● Task directions
All that should come back is the lines of the data below from the one containing "Kindly outline the left robot" to the one containing "Kindly outline the right arm", inclusive, exactly as they stand.

Data entries:
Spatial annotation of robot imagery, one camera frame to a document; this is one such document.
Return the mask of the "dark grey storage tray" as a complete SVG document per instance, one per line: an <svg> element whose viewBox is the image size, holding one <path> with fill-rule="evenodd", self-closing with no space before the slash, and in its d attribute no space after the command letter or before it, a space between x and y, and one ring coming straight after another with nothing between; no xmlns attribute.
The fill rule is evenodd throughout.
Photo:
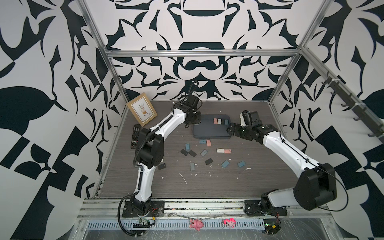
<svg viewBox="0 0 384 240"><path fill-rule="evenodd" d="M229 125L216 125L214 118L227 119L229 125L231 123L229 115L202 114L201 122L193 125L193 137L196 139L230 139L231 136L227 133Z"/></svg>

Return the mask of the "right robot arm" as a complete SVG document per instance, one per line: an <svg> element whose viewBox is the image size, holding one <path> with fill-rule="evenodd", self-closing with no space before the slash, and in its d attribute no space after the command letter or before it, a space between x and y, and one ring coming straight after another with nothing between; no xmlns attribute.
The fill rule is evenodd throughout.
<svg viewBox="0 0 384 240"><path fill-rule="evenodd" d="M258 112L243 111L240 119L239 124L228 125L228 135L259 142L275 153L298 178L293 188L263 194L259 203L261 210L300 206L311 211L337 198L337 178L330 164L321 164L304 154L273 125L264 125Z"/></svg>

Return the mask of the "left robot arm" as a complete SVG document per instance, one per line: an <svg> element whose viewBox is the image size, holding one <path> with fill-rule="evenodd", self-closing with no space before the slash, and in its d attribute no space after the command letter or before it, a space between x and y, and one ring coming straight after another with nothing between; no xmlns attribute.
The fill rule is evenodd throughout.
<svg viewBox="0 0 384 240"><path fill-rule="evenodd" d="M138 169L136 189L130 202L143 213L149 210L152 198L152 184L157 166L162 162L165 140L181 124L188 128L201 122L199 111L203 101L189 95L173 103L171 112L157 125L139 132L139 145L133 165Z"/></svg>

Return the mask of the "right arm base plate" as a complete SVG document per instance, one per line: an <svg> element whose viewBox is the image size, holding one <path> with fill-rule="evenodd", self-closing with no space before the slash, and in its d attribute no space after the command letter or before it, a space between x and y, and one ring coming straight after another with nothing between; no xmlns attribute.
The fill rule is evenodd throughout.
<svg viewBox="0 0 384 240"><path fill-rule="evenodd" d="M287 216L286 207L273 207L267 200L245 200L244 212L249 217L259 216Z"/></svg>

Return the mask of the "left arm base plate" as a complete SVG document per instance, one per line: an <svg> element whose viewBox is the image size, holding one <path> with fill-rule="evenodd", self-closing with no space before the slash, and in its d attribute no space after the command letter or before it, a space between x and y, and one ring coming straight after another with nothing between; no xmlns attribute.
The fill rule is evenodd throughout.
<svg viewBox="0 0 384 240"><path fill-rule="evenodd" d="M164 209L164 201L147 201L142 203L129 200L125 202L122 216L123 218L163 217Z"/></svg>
--
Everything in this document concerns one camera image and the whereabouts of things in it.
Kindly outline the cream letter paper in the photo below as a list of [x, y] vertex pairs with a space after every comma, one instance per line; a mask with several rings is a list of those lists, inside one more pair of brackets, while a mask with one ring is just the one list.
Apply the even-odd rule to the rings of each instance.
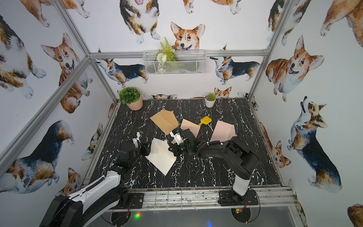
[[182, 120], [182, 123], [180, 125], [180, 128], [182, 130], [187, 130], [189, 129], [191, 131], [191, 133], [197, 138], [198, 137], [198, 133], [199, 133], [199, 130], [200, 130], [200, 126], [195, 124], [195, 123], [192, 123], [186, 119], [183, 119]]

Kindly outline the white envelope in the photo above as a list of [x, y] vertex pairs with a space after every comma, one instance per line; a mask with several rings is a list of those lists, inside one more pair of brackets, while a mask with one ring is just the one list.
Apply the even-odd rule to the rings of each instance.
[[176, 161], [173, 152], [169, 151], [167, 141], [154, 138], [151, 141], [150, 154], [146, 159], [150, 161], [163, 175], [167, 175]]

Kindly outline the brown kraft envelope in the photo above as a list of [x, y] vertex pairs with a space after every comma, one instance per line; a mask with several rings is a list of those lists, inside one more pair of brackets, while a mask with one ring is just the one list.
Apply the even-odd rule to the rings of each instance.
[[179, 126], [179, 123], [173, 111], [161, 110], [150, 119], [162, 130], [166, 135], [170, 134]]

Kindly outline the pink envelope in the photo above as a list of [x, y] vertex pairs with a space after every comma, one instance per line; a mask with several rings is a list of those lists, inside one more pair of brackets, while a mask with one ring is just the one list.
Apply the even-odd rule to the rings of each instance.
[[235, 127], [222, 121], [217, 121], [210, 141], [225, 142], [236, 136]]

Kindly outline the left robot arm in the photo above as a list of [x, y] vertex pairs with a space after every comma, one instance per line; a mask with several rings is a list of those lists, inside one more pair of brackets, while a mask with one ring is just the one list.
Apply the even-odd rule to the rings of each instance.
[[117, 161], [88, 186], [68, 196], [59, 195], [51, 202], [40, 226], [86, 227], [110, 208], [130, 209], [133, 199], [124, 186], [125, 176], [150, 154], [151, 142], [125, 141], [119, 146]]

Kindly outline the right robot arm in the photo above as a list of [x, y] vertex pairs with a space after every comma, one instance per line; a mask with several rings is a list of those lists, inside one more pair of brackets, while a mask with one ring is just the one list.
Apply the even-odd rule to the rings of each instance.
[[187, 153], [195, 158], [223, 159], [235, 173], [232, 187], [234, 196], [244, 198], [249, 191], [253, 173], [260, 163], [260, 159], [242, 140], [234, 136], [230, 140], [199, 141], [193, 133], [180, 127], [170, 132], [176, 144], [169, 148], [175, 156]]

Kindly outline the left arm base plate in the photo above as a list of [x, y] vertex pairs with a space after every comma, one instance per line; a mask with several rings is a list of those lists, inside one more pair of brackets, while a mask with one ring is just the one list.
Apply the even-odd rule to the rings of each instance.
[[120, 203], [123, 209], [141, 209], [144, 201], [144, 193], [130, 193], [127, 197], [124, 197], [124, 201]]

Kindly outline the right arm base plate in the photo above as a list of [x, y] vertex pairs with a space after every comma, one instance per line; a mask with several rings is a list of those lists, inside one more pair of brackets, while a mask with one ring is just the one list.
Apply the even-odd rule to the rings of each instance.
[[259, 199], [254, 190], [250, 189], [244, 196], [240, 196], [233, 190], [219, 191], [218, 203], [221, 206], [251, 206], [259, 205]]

● Expected answer
Kindly outline the left robot arm in the photo above as a list of [x, y] vertex pairs with a space after every comma, one instance per line; a mask with several rings is a list of those lists, inside one more pair of brackets, while a mask with one ring is just the one list.
Apply the even-odd rule to the rings of each instance.
[[117, 161], [88, 186], [68, 196], [59, 195], [51, 202], [40, 226], [86, 227], [110, 208], [130, 209], [133, 199], [124, 186], [125, 176], [150, 154], [151, 142], [125, 141], [119, 146]]

Kindly outline the right robot arm in the photo above as a list of [x, y] vertex pairs with a space after every comma, one instance per line; a mask with several rings is a list of those lists, inside one more pair of brackets, while a mask with one ring is just the one list.
Apply the even-odd rule to the rings of each instance.
[[187, 153], [195, 158], [223, 159], [235, 173], [232, 187], [234, 196], [244, 198], [249, 191], [253, 173], [260, 163], [260, 159], [242, 140], [234, 136], [230, 140], [199, 141], [193, 133], [180, 127], [170, 132], [176, 144], [169, 148], [175, 156]]

Kindly outline the left arm base plate in the photo above as a list of [x, y] vertex pairs with a space after every comma, one instance per line; a mask with several rings is a list of those lists, inside one more pair of brackets, while a mask with one ring is just the one list.
Apply the even-odd rule to the rings of each instance.
[[120, 203], [123, 209], [141, 209], [144, 201], [144, 193], [130, 193], [127, 197], [124, 197], [124, 201]]

Kindly outline the right arm base plate in the photo above as a list of [x, y] vertex pairs with a space after every comma, one instance per line; a mask with several rings is a list of those lists, inside one more pair of brackets, while a mask with one ring is just the one list.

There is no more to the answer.